Verses 11-19 Job complained of those present at his birth, for their tender attention to him. No creature comes into the world so helpless as man. God's power and providence upheld our frail lives, and his pity and patience spared our forfeited lives. Natural affection is put into parents' hearts by God. To desire to die that we may be with Christ, that we may be free from sin, is the effect and evidence of grace; but to desire to die, only that we may be delivered from the troubles of this life, savours of corruption. It is our wisdom and duty to make the best of that which is, be it living or dying; and so to live to the Lord, and die to the Lord, as in both to be his, ( Romans 14:8 ) . Observe how Job describes the repose of the grave; There the wicked cease from troubling. When persecutors die, they can no longer persecute. There the weary are at rest: in the grave they rest from all their labours. And a rest from sin, temptation, conflict, sorrows, and labours, remains in the presence and enjoyment of God. There believers rest in Jesus, nay, as far as we trust in the Lord Jesus and obey him, we here find rest to our souls, though in the world we have tribulation.

Verses 20-26 Job was like a man who had lost his way, and had no prospect of escape, or hope of better times.

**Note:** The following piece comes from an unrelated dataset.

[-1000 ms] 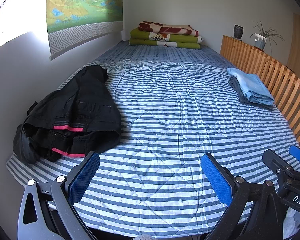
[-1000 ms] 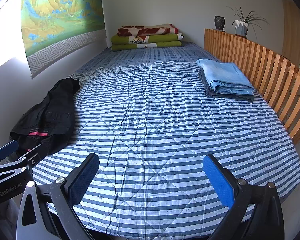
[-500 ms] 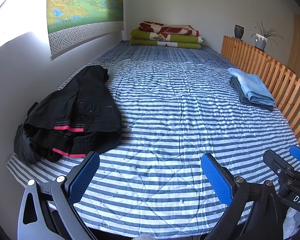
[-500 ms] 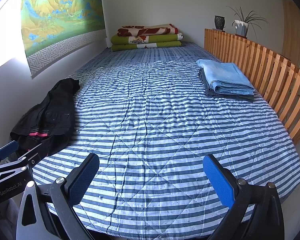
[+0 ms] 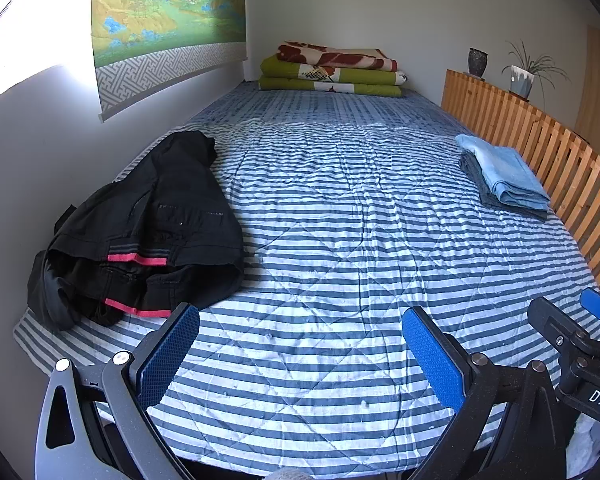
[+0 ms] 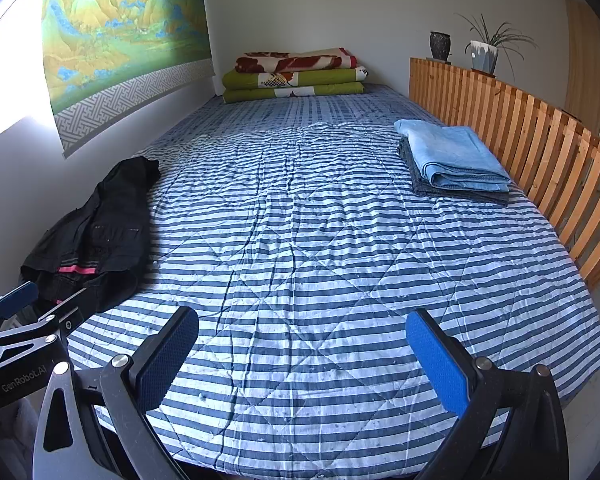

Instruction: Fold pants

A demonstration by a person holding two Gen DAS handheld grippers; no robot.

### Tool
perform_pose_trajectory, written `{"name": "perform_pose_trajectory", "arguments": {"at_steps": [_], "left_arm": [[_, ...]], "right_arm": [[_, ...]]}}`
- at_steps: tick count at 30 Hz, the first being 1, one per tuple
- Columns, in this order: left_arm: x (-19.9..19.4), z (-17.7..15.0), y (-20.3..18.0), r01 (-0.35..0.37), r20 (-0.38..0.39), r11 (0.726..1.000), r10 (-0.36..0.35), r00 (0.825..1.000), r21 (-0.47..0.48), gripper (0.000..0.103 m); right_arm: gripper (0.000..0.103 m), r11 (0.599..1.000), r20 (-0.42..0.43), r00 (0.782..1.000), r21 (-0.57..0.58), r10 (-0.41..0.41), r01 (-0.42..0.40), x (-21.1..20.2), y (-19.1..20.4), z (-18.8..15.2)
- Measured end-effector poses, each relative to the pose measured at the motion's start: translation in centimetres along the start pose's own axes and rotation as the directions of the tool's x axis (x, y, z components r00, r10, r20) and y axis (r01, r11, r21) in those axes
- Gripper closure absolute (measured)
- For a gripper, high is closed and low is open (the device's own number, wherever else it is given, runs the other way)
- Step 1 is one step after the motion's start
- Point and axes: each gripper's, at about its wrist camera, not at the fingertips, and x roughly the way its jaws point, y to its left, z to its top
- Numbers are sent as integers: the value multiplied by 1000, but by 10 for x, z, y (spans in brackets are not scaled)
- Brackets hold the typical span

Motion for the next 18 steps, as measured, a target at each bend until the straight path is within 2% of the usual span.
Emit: {"name": "perform_pose_trajectory", "arguments": {"at_steps": [18], "left_arm": [[3,-1,-1,2,-8,1000,-2,1000,-1,0]], "right_arm": [[1,1000,-9,1000,4,1,-1,3,-2,0]]}}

But surely he was in an ill frame for death when so unwilling to live. Let it be our constant care to get ready for another world, and then leave it to God to order our removal thither as he thinks fit. Grace teaches us in the midst of life's greatest comforts, to be willing to die, and in the midst of its greatest crosses, to be willing to live. Job's way was hid; he knew not wherefore God contended with him. The afflicted and tempted Christian knows something of this heaviness; when he has been looking too much at the things that are seen, some chastisement of his heavenly Father will give him a taste of this disgust of life, and a glance at these dark regions of despair. Nor is there any help until God shall restore to him the joys of his salvation. Blessed be God, the earth is full of his goodness, though full of man's wickedness. This life may be made tolerable if we attend to our duty. We look for eternal mercy, if willing to receive Christ as our Saviour.

Chapter Summary

INTRODUCTION TO JOB 3

In this chapter we have an account of Job's cursing the day of his birth, and the night of his conception; Job 3:1-3; first the day, to which he wishes the most extreme darkness, Job 3:4,5; then the night, to which he wishes the same and that it might be destitute of all joy, and be cursed by others as well as by himself, Job 3:6-9; The reasons follow, because it did not prevent his coming into the world, and because he died not on it, Job 3:10-12; which would, as he judged, have been an happiness to him; and this he illustrates by the still and quiet state of the dead, the company they are with, and their freedom from all trouble, oppression, and bondage, Job 3:13-19; but however, since it was otherwise with him, he desires his life might not be prolonged, and expostulates about the continuance of it, Job 3:20-23; and this by reason of his present troubles, which were many and great, and came upon him as he feared they would, and which had made him uneasy in his prosperity, Job 3:24-26.